Activity: Give back exactly the lines of the data below, starting with the line that has "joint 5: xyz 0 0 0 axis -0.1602" and going on through the line that has "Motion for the".

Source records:
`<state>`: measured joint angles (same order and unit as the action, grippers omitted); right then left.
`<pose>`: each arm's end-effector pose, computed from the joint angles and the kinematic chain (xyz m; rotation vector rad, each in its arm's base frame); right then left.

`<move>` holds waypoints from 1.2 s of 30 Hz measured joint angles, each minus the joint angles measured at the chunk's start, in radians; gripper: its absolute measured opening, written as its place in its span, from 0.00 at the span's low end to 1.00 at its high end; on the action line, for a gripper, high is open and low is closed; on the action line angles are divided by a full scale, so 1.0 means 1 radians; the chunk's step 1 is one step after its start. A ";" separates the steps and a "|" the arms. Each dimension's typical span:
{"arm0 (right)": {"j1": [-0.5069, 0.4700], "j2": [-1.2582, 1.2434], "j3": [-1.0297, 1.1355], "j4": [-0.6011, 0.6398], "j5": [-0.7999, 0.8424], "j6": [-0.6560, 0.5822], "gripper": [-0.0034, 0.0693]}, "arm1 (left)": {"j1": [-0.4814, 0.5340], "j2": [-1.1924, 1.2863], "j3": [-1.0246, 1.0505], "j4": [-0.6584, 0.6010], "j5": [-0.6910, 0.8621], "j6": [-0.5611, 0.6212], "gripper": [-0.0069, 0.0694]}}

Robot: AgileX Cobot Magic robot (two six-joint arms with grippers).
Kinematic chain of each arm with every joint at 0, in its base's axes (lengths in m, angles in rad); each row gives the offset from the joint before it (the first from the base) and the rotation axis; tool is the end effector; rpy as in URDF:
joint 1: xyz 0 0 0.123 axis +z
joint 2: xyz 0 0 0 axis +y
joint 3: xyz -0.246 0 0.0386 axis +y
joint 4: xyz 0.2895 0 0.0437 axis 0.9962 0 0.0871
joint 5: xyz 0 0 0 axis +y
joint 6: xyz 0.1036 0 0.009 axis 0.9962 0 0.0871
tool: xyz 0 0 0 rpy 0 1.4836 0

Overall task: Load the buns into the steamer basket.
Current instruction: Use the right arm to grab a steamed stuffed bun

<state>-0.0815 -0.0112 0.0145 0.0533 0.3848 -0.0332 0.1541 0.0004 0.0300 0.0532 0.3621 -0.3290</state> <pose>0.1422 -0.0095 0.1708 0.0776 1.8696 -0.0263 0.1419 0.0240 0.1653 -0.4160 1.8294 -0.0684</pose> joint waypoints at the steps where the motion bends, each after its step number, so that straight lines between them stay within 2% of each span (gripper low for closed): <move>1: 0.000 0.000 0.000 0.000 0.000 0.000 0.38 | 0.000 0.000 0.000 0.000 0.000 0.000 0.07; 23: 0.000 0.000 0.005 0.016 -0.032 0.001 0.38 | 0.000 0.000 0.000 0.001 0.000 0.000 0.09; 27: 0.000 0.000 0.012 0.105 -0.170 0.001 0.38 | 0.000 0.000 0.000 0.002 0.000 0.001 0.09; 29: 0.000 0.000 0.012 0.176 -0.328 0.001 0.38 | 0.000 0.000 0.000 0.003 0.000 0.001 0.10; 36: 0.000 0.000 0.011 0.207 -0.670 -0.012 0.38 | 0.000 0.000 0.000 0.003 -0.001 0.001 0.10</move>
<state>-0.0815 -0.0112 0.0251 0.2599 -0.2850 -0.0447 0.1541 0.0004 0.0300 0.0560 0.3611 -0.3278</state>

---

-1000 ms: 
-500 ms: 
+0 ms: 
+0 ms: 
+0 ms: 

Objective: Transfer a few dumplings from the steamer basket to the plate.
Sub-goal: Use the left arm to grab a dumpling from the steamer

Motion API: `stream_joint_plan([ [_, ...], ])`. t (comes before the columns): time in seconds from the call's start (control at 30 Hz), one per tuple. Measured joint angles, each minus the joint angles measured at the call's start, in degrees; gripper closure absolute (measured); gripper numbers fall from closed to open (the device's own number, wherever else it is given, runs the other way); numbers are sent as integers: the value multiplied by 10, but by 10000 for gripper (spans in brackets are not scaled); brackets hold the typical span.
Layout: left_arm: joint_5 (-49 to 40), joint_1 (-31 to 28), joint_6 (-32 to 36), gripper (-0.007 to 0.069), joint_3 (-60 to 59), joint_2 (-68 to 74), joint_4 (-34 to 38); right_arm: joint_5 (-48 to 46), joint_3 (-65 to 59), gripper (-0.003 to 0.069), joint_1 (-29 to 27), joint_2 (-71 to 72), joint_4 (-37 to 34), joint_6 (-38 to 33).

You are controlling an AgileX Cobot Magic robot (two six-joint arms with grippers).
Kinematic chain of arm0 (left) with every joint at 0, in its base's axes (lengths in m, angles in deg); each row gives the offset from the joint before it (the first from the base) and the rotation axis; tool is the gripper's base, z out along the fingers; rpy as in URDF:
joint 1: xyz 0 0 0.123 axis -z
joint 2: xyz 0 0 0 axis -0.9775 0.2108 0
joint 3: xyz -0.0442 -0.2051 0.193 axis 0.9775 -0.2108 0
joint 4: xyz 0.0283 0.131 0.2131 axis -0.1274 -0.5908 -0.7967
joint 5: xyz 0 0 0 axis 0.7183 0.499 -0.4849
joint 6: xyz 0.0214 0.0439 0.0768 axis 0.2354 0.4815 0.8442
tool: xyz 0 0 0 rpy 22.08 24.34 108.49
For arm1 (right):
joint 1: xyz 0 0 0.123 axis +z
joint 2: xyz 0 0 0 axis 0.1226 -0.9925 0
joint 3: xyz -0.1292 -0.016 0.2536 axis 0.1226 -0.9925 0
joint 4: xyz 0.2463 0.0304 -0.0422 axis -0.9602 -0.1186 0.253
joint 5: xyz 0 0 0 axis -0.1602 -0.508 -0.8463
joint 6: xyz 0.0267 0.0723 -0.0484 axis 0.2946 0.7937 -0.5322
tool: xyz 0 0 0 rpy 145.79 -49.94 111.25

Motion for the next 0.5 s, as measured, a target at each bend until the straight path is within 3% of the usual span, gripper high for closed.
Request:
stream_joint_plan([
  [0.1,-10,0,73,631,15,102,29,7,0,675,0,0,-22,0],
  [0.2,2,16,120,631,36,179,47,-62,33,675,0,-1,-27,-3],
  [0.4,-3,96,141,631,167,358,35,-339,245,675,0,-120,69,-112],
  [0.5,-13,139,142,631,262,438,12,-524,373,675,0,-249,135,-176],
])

Output for this task:
joint 5: xyz 0 0 0 axis -0.1602 -0.508 -0.8463
joint 6: xyz 0.0267 0.0723 -0.0484 axis 0.2946 0.7937 -0.5322
tool: xyz 0 0 0 rpy 145.79 -49.94 111.25

Motion for the next 0.5 s, as measured, a target at each bend until the straight path is within 3% of the usual span, gripper high for closed.

The work for this exercise is now done.